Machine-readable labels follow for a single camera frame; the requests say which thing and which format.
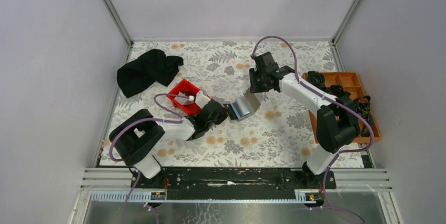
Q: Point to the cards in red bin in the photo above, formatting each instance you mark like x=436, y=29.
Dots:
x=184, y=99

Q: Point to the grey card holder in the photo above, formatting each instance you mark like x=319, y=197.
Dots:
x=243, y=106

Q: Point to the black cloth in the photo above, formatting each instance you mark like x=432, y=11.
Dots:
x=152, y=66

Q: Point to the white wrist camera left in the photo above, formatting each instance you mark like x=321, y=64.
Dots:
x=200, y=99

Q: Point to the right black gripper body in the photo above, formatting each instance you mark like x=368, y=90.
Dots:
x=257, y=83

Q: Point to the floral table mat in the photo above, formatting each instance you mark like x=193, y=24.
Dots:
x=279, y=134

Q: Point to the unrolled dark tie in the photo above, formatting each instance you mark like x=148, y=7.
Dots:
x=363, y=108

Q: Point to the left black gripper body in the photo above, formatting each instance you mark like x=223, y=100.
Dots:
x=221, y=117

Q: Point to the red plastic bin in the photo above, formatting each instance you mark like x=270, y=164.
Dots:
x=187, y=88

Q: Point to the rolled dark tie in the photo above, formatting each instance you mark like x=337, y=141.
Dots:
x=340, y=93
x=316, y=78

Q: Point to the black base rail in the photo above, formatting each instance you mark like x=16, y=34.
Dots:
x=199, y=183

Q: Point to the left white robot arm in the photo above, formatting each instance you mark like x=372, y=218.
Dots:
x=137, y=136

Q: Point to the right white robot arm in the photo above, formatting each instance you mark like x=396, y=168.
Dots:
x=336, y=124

· · · ·

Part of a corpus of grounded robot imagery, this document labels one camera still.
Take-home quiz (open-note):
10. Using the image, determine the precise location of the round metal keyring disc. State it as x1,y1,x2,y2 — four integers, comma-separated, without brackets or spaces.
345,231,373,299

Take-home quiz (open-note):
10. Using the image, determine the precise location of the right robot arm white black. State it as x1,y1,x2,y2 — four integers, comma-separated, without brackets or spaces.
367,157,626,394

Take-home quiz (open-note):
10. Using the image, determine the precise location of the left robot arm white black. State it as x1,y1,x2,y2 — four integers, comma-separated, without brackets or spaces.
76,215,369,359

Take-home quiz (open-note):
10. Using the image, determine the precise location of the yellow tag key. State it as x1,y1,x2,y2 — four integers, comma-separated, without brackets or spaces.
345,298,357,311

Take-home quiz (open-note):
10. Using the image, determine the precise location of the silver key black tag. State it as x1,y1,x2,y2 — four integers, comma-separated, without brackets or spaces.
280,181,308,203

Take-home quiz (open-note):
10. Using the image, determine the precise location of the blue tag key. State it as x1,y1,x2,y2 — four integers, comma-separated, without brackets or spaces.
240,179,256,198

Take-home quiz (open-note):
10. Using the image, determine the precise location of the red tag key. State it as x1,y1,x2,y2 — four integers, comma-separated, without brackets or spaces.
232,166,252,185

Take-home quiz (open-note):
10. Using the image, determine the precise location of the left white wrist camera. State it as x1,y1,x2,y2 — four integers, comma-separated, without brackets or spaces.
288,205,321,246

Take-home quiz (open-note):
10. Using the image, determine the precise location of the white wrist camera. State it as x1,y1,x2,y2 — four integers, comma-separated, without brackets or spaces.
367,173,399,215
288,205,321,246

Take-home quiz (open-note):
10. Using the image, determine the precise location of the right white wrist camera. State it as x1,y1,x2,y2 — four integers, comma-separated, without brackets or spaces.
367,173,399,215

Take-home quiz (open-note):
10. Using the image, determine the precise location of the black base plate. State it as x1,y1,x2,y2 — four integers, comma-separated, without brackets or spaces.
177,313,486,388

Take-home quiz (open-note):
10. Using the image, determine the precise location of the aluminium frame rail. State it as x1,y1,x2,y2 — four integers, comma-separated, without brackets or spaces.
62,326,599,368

· · · ·

TO DO:
Using the entries above, work out how many lines include the word "dark", and give only that count.

ANSWER BOX:
2